The first of the two patterns, PrefixedLines, will be useful later for detecting code snippets. Note that the pattern is complete, meaning it can’t fail. If there are no lines starting with a given prefix, the first returned list will be empty.

You can test the behavior of the pattern interactively:

> let (PrefixedLines "..." res) = ["...1"; "...2"; "3" ]

printfn "%A" res;;

(seq ["1"; "2"], seq ["3"])

> let (PrefixedLines "..." res) = ["1"; "...2"; "...3" ]

printfn "%A" res;;

(seq [], seq ["1"; "...2"; "...3"])

The LineSeparated active pattern will be used similarly for identifying paragraphs. You can check whether it works as expected using F# Interactive as an exercise.

Now you can easily complete the parser using a combination of the three active patterns from the previous section as well as patterns for matching on the content of an individual line. The AsCharList pattern is useful when you need to match on individual lines, because it turns a string into a character list that can be passed to patterns such as StartsWith.

Listing 7 creates a parser for Markdown blocks with just a few lines. Much like parseSpans, the parseBlocks function is written as a recursive sequence expression that emits individual MarkdownBlock values as it consumes the lines of input. It takes a list of unprocessed lines as a parameter and matches it against a number of patterns.
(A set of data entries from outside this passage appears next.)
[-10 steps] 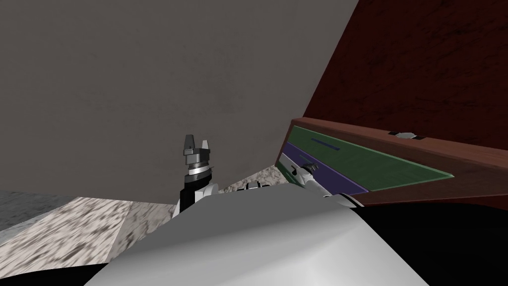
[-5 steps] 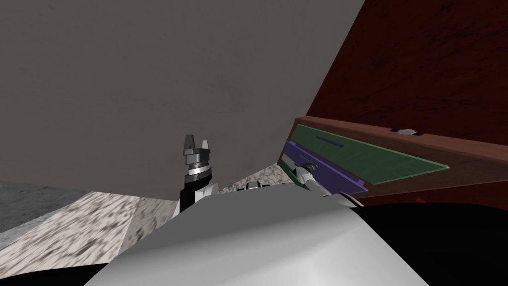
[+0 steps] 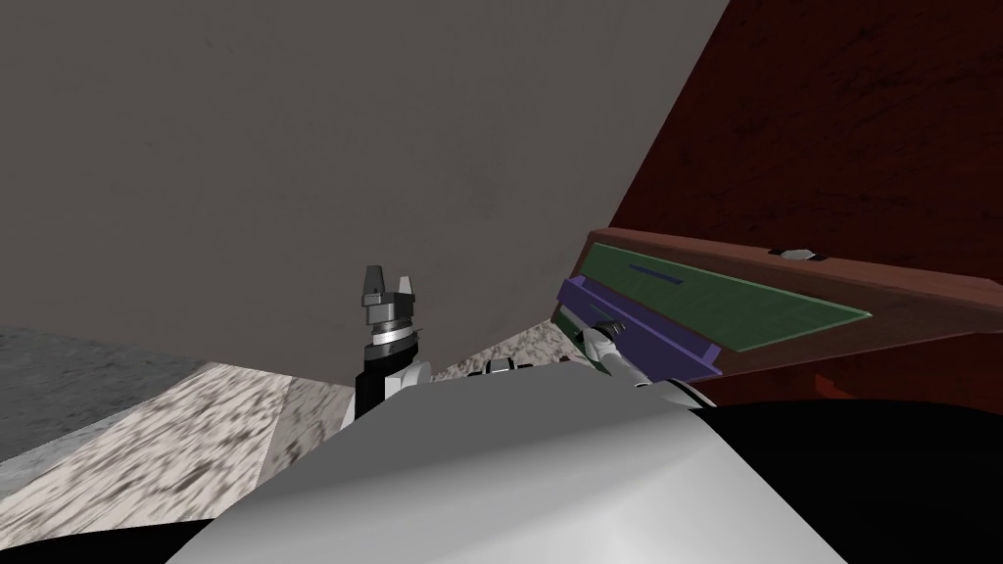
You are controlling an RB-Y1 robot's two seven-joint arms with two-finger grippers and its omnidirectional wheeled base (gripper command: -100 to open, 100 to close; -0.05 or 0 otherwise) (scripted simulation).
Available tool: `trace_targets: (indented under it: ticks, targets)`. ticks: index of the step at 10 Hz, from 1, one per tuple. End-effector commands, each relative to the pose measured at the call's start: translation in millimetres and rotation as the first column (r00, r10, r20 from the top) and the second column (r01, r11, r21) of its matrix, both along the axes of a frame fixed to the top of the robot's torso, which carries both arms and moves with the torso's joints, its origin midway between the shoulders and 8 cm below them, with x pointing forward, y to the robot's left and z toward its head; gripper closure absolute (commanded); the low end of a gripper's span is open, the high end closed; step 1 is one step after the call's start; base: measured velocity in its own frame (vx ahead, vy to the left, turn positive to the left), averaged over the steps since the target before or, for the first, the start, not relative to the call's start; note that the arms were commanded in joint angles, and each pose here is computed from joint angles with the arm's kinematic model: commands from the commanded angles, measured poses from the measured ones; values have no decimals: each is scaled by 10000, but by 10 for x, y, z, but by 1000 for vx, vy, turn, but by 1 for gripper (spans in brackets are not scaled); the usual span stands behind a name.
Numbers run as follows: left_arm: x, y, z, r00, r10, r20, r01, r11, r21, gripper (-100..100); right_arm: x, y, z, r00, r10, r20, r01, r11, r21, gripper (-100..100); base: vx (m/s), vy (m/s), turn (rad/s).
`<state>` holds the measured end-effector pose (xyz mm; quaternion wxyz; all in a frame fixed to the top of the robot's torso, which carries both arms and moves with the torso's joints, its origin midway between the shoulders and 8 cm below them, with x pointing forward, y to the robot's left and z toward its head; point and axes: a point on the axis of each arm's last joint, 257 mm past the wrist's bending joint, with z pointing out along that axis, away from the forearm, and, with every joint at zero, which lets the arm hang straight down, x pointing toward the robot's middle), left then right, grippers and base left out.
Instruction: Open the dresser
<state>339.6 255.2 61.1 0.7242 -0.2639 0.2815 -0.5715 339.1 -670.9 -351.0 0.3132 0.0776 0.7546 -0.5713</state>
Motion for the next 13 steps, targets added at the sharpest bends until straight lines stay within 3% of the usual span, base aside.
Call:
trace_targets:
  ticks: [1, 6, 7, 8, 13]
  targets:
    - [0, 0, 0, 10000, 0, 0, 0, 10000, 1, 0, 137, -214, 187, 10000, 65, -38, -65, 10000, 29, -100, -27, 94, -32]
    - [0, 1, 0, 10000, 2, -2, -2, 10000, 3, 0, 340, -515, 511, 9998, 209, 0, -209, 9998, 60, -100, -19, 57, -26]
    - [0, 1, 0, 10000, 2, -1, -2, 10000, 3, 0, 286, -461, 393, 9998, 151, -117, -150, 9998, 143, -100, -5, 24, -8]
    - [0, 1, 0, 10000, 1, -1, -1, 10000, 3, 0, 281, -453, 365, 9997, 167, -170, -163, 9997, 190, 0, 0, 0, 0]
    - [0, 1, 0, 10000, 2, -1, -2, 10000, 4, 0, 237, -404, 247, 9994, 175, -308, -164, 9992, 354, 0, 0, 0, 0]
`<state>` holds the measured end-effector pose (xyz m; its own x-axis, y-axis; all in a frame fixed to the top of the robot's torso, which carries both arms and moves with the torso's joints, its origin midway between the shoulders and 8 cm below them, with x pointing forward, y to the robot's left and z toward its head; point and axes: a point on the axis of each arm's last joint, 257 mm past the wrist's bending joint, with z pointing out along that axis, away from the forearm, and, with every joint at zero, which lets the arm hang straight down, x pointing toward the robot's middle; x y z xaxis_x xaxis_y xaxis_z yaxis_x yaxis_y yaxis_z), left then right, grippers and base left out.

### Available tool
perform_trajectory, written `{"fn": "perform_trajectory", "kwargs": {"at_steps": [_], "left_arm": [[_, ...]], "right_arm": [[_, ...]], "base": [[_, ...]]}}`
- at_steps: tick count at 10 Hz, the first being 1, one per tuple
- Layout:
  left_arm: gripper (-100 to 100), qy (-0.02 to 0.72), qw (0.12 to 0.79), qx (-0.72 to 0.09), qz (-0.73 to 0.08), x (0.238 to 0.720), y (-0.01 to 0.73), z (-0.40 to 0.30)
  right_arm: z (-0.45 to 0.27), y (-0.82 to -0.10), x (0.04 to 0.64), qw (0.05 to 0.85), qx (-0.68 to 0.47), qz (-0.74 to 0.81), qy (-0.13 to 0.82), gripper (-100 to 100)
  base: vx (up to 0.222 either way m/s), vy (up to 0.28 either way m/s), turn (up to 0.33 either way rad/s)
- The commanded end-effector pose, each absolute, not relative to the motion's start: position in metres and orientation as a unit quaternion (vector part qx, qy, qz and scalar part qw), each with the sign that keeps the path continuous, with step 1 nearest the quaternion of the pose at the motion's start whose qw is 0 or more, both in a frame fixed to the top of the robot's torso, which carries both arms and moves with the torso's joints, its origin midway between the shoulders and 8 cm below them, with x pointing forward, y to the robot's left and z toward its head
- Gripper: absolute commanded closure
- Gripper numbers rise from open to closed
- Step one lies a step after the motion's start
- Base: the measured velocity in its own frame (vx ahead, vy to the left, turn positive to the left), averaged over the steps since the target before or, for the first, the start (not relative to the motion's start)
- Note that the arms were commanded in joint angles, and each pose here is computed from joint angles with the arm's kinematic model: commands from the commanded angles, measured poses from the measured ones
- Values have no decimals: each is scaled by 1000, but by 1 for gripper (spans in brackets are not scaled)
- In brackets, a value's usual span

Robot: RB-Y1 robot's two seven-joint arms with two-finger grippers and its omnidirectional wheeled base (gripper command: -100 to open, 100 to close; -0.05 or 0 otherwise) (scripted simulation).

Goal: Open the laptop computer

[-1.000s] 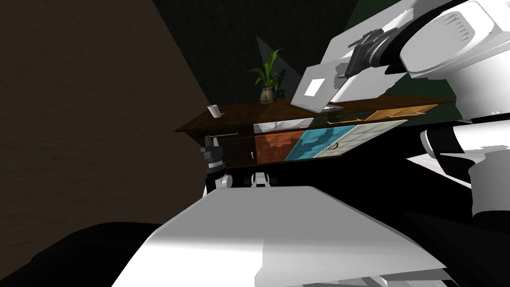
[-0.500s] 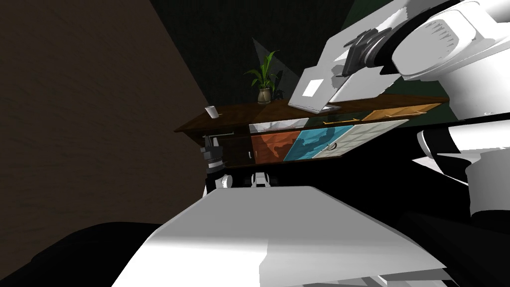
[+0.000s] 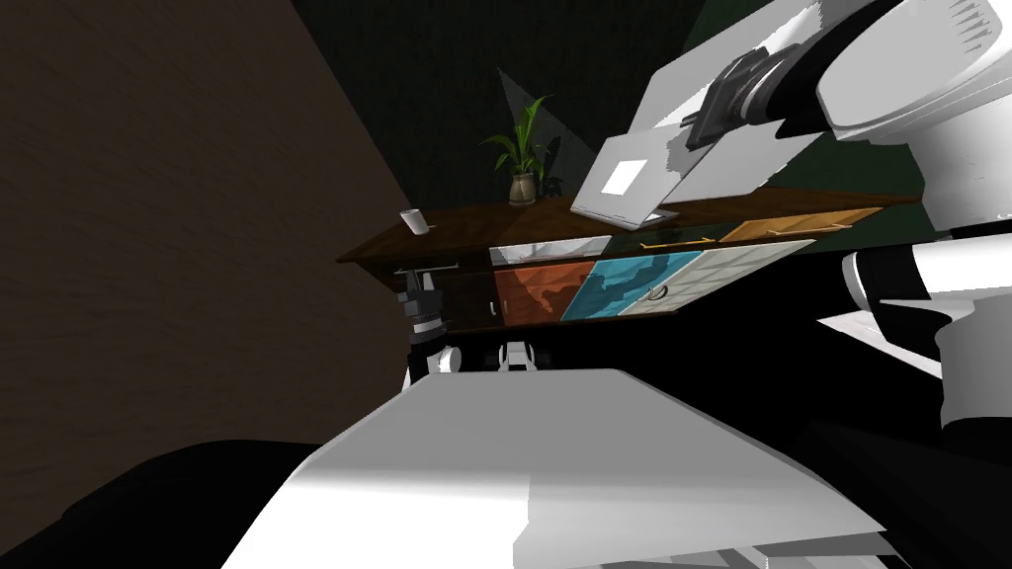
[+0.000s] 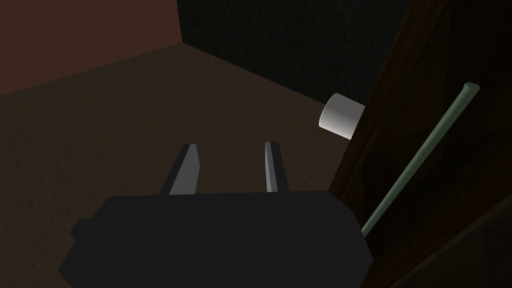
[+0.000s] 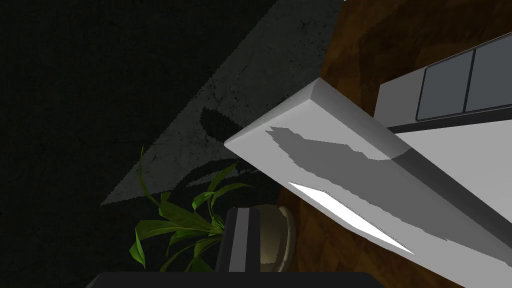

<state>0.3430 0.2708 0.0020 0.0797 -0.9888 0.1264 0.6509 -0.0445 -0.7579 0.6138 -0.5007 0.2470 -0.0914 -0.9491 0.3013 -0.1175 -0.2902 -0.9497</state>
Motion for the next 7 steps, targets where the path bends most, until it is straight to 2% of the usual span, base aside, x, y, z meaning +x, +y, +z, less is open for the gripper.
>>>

Listing 7. Parsing Markdown blocks using active patterns

The function in listing 7 completes the Markdown parser. Writing proper tests for the function is outside of the scope of this chapter (see chapter 12 for more on testing), but you can at least test it interactively. To do that, you can use one minor but handy innovation of F# 3.0. You can write the sample document as a single string using triple quotes, which means it can freely contain quotes without escaping:

> let sample = """# Introducing F#

F# is a _functional-first_ language,

which looks like this:

let msg = "world"

printfn "hello %s!" msg

This sample prints `hello world!`

""";;

val sample : string = (...)

> let sampleDoc =

sample.Split('\r', '\n') |> List.ofSeq

|> parseBlocks |> List.ofSeq;;

val sampleDoc : list<MarkdownBlock> = [

Heading (1,[Literal "Introducing F#"]);

Paragraph

[ Literal "F# is a "; Emphasis [Literal "functional-first"];

Literal " language, which looks like this:"];

CodeBlock ["let msg = "world""; "printfn "hello %s!" msg"];

Paragraph [Literal "This sample prints "; InlineCode "hello world!"]]

To run the parser, you split the string into individual lines and then call parseBlocks. You can check that the result is an expected Markdown document consisting of a heading, a paragraph, a code block, and one more paragraph (with emphasis on the first line and inline code on the last one).

Although you can already write rich documents, there are a number of Markdown features that you can still add to the parser. Exercise 3 suggests one such addition: to solve the last part of the exercise, you’ll need to go back to the definition of the Markdown-Block type (listing 1) and add a new kind of block. Exercise 4 has you add support for another kind of block that’s supported by Markdown: a block quote.

Exercise 3

The code for parsing headings in listing 7 is slightly repetitive. The bodies of the two clauses that recognize first-level and second-level headings are exactly the same, with the only difference being the number representing the size of the heading.

You can correct that by defining an active pattern, Heading, that detects and returns the heading together with its number. Using that, you should be able to rewrite the pattern matching as follows:

| Heading(size, heading, lines) ->

yield Heading(size, parseSpans [] heading |> List.ofSeq)

yield! parseBlocks lines

This function supports only one style of headings. It handles headings written on a single line starting with the hash (#) symbol, but it doesn’t handle the alternative: a single line of text followed by a line consisting of three or more occurrences of the equals sign (=) or dash (–).

Supporting this alternative style is another interesting exercise. You’ll need to define a new active pattern to add this functionality, but the key aspect—searching for a line containing equals or dashes—can be done using List.partitionWhile. If you design the active pattern well, you can also use it to handle horizontal rules, which can be written as a line of dashes preceded by a blank line.

Exercise 4

In a Markdown document, a quote can be written by prefixing the text with the > character followed by a space. But there are a few interesting details.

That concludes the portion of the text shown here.